Friday night around 6 p.m., Kaleena Hutchins jams out with her harmonica. You might remember her from being on TV with the CBS Early Show -- she was one of the contestants in last year's Living Room Live competition. This 16 year old wonder knows how to make that harmonica wail (you can see her perform by clicking here).
The Cave City Cruisers Car Club Parade follows at 7 p.m., and then Elvis impersonator Radford Ellis takes the stage with his bluegrass-inspired rendition of The King's tunes. The Farris Family rounds out the evening's entertainment.
The fun Saturday starts at 6 a.m. with the annual Kiwanis Pancake Breakfast, a local tradition that starts off the day in a great way. The big parade rolls at 10 a.m. with all the beauty pageant winners and the neat cars. There's a political forum, and then more music from Evonne Baxter and Big Creek, Kaleena Hutchins again, and the Gaylon Sandefur Band.
There's an auto show on the back side of the park, where prizes are won for the amateurs and the pros alike. The scent of barbeque fills the air, as rival grillers peddle their meat.
At one pavilion, you can check out the prize winning melons. Some are big, some are little, all are potentially the best thing you've ever tasted in your life. You read through the entries, and realize that right alongside all the big name growers there are entries from Cave City kids. Here, it's all about the melon.
Along the shady paths you'll find everything from souvenir stands to t-shirts to booths from all the local businesses. Pick up a pen from the bank or a fan from the church. Enter a few drawings. Talk with people -- and you'll find that along with the people from the area there are people that have come from three or four states over. Some 15,000 people came through the Cave City Watermelon Festival in 2006, and they were all greeted with the same warm welcome.
At 4 p.m., an announcement is made from the main stage, and everyone lines up. Out by the ball diamond fence, a refrigerated truck pulls up and tables are put out.

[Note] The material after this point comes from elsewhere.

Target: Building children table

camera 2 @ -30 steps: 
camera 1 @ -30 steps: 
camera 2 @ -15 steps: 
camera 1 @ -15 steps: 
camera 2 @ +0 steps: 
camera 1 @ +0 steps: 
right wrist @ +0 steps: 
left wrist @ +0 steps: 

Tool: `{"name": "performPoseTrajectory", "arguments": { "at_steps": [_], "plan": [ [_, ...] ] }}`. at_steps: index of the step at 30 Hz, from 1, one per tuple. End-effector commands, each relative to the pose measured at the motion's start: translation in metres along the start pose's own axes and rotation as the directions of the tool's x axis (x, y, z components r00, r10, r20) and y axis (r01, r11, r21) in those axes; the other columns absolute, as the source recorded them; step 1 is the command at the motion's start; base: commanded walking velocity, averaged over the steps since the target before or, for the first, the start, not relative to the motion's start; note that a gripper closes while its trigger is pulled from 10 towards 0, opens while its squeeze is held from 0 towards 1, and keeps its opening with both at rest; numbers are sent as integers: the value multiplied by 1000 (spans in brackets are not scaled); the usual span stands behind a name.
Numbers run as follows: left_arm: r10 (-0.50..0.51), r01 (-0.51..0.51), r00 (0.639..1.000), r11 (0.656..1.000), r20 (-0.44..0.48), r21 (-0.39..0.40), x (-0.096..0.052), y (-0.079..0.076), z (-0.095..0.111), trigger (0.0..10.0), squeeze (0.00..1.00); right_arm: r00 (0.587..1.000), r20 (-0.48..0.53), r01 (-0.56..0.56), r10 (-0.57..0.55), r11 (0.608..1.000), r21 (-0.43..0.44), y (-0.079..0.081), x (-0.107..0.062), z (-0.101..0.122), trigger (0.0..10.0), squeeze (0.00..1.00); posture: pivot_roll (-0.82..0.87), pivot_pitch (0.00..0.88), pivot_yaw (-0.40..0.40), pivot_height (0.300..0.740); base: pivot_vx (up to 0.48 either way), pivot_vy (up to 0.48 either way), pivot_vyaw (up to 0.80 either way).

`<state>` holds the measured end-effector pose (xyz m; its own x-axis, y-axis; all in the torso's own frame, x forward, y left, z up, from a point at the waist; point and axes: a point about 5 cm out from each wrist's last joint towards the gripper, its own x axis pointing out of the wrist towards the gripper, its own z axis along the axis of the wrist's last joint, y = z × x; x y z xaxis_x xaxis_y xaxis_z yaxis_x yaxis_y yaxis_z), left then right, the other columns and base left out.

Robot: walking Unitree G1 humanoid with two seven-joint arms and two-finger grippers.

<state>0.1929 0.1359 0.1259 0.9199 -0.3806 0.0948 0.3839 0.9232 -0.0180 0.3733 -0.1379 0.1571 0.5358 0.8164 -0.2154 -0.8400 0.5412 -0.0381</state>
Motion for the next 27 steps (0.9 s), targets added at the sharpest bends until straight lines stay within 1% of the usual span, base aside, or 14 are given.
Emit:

Then the growers themselves serve up hunks and chunks of ice cold watermelon -- red, yellow, or orange -- you choose what you want and take however large a piece you think you can handle.
A hush falls over the area. Seeds are spit. Juice runs. Kids run back for more -- and they can have as much as they want -- it's all free.
On Saturday, growers will likely cut up and serve more than a thousand melons. And they're all donated. No need to pay here -- it's all the watermelon you can eat, for free.
After the first round of melon, the prizes are announced -- and the prize watermelons are auctioned off. The money raised goes to Arkansas Children's Hospital. You can take one of these home -- or buy one from one of the family stands that line Highway 167.
Then the afternoon grows friendlier, as families sprawl on blankets and in lawn chairs to enjoy heavenly singing from the Gospel Echoes and the Dixie Melody Boys. They'll sing most of the evening away, pausing for the occasional drawing for prizes and cash. It's a lovely way to spend a day, even with the heat.
The best part is, the festival is free... thanks to the corporate sponsors who help out with this every year. The concerts, the parking, the car show, and the watermelon is free. Vendors do charge for things like ice cream and hamburgers, but they have to pay for what they sell, you know.
To get to the festival from Central Arkansas, take Highway 67/167 north to Bald Knob. Take the exit and head north toward Batesville. Go straight through town and head on up. Once you hit the city limits, look for the turnoff for Cave City Park on the left.
There's more information available at the Cave City Chamber of Commerce website.
And since you'll be up in the area anyway, be sure to stop by one of the family stands along the main drag. There's no sense in keeping these sweet watermelons a secret. Take one home to the family (and some to your friends, too) and help keep a good thing going.